Question

What are the foci of the hyperbola given by the equation 16x2 – 9y2 + 64x + 72y – 224 = 0 ?

(–7, –4) and (3, –4)

(–7, 4) and (3, 4)

(–3, –4) and (7, –4)

(–3, 4) and (7, 4)

Answer 1

$$
16x^2-9y^2+64x+72y-224=0\\
16(x^2-2(2)(x)+ \color{red}{?^2})-9(y^2-2(4)(y)+\color{red}{?^2})-224=0
$$

Answer 2

what numbers there would complete the perfect square trinomial? @pvs285

Answer 3

help plz

Answer 4

i need the answer only plz

Answer 5

if you complete the squares and write the equation of the hyperbola in standard form you get

\[\frac{ (x+2)^{2} }{ 9 } - \frac{ ( y - 4)^{2} }{ 16 } = 1\]

Answer 6

$$
\frac{ (x+2)^{2} }{ 3^2 } - \frac{ ( y - 4)^{2} }{ 4^2 } = 1
$$
distance from the center (h,k) to the foci is
$$
\sqrt{a^2+b^2}
$$

Answer 7

ok...

Answer 8

bear in mind that the fraction with the "x" in it has the POSITIVE sign, not the negative, thus the hyperbola opens horizontally, so you move to the foci from the "h" value of the (h,k) center

Answer 9

$$
\text{so one focus is at}\\
h+\color{blue}{\sqrt{a^2+b^2}}\\
\text{and the other focus at}\\
h-\color{blue}{\sqrt{a^2+b^2}}\\
$$

Answer 10

whats the answer need it quaikly

Answer 11

dunno what's \(\sqrt{a^2+b^2} ?\)

Answer 12

now the center of the hyperbola is at (-2,4) and the hyperbola opens right and left.

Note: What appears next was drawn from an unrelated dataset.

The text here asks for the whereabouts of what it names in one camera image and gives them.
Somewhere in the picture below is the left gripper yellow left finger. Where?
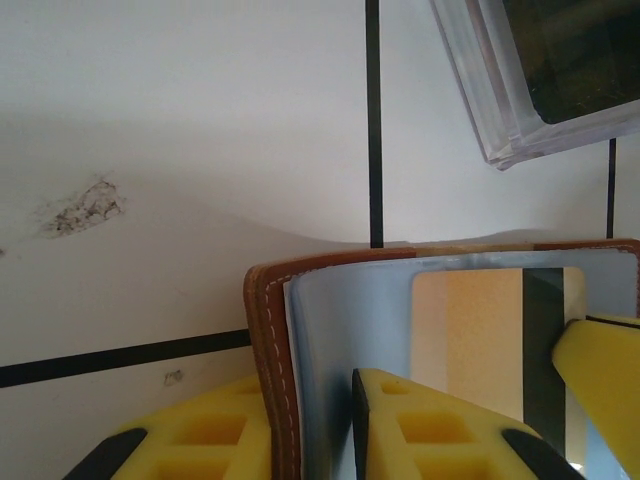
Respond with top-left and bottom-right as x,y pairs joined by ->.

Since a = 3 and b= 4 the vertex will be 3 points away from the center. So the vertices are ( -5,4) and ( 1,4)

Now to find the focus we need to do c² = a² + b² = 9 + 16 = 25. C² = 25; C = 5

So the focus is 5 points away from the center.

Foci are ( -7,4) and ( 3,4)